Pour le reste, la France ne fera pas l’Afrique à la place des Africains. L’Afrique, ce sont les Africains et uniquement les Africains qui la feront. En s’ouvrant aux autres, en coopérant, mais aussi et surtout en refusant d’être des éternels assistés. Il n’y a guère de problème sans solution. Et c’est souvent cet assistanat qui nous fait perdre de vue nos propres capacités à venir à bout de nos défis.
Politique et morale ne semblent pas faire bon ménage
Le président élu de France est un jeune de 39 ans, mais sa femme en a 64. Drôle d’amour entre un professeur et son ancien élève. On se pose désormais des questions. Le jeune garçon aurait-il vu dans la dame un moyen rapide d’ascension sociopolitique ? La dame aurait-elle des dons de voyance qui lui auraient permis de voir dans le jeune homme le futur président de la France ? Pour l’heure, elle dit avoir vu en lui un ‘’homme brillant’’. Brillant ou pas, leurs détracteurs ne voient dans le ‘’jeune homme’’ qu’un Gigolo classique. Faudrait-il voir à partir de là la perversion de la politique un peu partout dans le monde, et particulièrement en France ?

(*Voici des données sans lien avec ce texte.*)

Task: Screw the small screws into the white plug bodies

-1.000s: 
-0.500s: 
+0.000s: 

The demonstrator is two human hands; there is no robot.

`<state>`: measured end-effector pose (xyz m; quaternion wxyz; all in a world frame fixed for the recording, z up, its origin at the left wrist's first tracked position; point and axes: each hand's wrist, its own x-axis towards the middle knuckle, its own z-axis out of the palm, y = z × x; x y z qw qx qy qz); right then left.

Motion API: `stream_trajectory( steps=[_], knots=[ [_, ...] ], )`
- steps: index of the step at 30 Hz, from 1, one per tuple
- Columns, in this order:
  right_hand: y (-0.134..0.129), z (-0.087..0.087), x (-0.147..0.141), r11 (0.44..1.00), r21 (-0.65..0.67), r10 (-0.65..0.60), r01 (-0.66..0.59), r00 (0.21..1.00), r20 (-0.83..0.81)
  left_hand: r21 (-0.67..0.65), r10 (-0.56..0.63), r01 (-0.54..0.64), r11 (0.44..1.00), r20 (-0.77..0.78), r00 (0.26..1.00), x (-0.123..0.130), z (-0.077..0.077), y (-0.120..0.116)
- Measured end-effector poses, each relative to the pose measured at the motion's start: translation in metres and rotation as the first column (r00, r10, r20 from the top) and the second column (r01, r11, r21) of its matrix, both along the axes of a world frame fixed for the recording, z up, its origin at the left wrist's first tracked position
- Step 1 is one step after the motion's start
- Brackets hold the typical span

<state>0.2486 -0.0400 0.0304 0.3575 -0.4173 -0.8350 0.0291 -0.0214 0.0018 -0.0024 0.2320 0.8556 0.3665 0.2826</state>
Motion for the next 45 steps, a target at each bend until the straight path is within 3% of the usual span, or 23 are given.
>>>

On se souvient encore de l’affaire Monica Lewinsky avec Bill Clinton aux USA. En France, Dominique Strauss-Kahn était le favori des sondages à l’élection présidentielle lorsque la Guinéenne Nafissatou mit fin à sa carrière politique d’une façon déconcertante. Nicolas Sarkozy, même président de la République, ne se gênait pas à s’afficher avec sa deuxième épouse au bas-ventre en l’air. Le président sortant, François Hollande est sans épouse. A ce titre, il a pu multiplier les ‘’compagnes’’. Autres cieux, autres mœurs, qu’en est-il chez nous, car chacun doit balayer devant sa porte.
Qui nous gouvernent ?
Chez nous au Mali, la situation n’est guère brillante au niveau de nos responsables, hommes politiques et autres dirigeants. La palme d’or revient indiscutablement à l’ancien président Amadou Toumani Touré, n’en déplaise à ces très nombreux fans. Mais il est loin d’être le seul à ne pas s’embarrasser de considérations éthiques. La plupart des responsables politiques et autres dirigeants successifs n’ont jamais boudé ce plaisir. Les faits sont connus de l’opinion en général. Au point que l’on se demande si ‘’être sérieux ne serait pas un frein incontournable aux hautes fonctions, et encore plus à l’accession à la magistrature suprême’’. Le peuple aurait-il peur des candidats jugés ‘’un peu trop sérieux’’, qui le priveraient de ses plaisirs, de son libertinage, de son impunité… ? Tout porte à le croire quand on sait qu’il suffit d’être indexé de ‘’sérieux’’ pour que les portes de l’ascenseur se referment. Comme quoi, le penseur n’avait pas tort de dire que « tout peuple mérite le dirigeant qu’il a ». Tout dirigeant est à l’image de son peuple, en d’autres termes.